:: Assigned task ::
Retype, exactly as they appear below, the lines between the line holding "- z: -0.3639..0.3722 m" and the line holding "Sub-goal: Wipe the", both ends included.

:: Exercise data ::
+ + + + +

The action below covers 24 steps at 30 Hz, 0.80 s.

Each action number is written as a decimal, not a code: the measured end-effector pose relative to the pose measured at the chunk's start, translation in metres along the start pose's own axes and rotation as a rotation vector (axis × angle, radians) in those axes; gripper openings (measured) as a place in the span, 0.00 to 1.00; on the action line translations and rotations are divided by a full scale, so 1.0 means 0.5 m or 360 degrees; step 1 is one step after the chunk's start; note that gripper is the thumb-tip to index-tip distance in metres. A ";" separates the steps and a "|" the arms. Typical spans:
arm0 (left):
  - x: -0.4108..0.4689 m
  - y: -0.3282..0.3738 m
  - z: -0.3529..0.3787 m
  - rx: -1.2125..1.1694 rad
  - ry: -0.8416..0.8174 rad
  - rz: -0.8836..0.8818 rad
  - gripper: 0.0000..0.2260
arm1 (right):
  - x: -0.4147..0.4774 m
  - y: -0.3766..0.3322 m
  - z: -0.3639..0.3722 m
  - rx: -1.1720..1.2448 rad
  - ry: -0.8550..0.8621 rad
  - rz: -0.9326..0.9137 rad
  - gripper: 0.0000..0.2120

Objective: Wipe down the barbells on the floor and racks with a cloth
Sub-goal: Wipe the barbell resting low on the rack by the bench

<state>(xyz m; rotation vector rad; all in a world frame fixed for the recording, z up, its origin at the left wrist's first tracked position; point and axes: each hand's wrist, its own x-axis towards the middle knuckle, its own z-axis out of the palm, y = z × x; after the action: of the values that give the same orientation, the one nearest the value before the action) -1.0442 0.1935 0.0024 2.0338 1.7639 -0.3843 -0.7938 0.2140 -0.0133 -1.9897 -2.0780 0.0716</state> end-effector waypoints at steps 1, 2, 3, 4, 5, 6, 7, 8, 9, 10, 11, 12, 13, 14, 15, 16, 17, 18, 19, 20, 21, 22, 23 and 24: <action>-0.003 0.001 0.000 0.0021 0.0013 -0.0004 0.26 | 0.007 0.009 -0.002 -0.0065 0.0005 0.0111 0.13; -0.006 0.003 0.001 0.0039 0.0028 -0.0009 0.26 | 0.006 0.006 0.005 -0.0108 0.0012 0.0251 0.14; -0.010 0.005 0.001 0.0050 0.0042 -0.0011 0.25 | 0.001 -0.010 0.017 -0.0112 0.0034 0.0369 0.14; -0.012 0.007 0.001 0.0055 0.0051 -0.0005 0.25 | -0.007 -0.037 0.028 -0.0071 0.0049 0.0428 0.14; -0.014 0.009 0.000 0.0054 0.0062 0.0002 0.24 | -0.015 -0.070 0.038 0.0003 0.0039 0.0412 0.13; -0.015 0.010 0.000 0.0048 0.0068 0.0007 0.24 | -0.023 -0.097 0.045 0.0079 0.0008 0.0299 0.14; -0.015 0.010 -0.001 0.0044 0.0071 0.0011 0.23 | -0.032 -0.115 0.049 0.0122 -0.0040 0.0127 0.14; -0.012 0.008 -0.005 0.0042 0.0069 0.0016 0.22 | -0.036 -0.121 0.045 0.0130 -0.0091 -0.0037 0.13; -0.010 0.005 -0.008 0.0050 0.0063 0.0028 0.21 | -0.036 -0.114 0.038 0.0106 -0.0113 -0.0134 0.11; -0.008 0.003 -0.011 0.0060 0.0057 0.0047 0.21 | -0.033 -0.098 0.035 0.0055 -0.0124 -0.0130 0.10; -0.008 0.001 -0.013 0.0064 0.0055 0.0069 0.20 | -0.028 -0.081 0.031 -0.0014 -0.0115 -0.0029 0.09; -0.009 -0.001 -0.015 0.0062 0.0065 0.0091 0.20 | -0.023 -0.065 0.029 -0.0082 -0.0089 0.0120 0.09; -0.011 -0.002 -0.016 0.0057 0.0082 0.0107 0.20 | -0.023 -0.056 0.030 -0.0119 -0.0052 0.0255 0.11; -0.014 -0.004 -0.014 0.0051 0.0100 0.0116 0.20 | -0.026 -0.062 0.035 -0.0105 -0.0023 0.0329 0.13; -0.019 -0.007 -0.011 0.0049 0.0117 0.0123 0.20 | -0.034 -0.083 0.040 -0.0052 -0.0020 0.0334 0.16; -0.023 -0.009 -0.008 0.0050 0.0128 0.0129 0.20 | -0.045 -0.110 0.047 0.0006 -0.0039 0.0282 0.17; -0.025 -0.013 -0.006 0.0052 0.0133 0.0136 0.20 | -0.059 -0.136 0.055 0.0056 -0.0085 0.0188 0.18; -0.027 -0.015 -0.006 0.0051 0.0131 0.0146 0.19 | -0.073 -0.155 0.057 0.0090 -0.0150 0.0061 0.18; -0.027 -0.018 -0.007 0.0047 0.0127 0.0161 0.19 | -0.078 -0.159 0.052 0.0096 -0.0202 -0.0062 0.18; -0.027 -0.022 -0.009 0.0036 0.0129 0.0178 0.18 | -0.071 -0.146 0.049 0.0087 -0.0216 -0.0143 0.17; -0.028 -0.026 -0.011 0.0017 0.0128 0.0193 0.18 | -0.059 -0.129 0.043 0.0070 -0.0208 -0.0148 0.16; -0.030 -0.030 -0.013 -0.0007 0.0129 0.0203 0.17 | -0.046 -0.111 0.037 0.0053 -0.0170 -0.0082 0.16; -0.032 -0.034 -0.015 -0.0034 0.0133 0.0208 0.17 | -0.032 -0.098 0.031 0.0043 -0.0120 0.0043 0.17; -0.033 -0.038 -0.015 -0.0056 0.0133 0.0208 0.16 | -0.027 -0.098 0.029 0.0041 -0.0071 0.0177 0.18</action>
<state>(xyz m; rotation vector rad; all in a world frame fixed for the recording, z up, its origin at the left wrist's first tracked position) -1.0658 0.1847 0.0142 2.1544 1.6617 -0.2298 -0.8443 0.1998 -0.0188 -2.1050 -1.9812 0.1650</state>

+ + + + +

:: Task output ::
  - z: -0.3639..0.3722 m
  - rx: -1.1720..1.2448 rad
  - ry: -0.8550..0.8621 rad
  - rz: -0.9326..0.9137 rad
  - gripper: 0.0000..0.2120

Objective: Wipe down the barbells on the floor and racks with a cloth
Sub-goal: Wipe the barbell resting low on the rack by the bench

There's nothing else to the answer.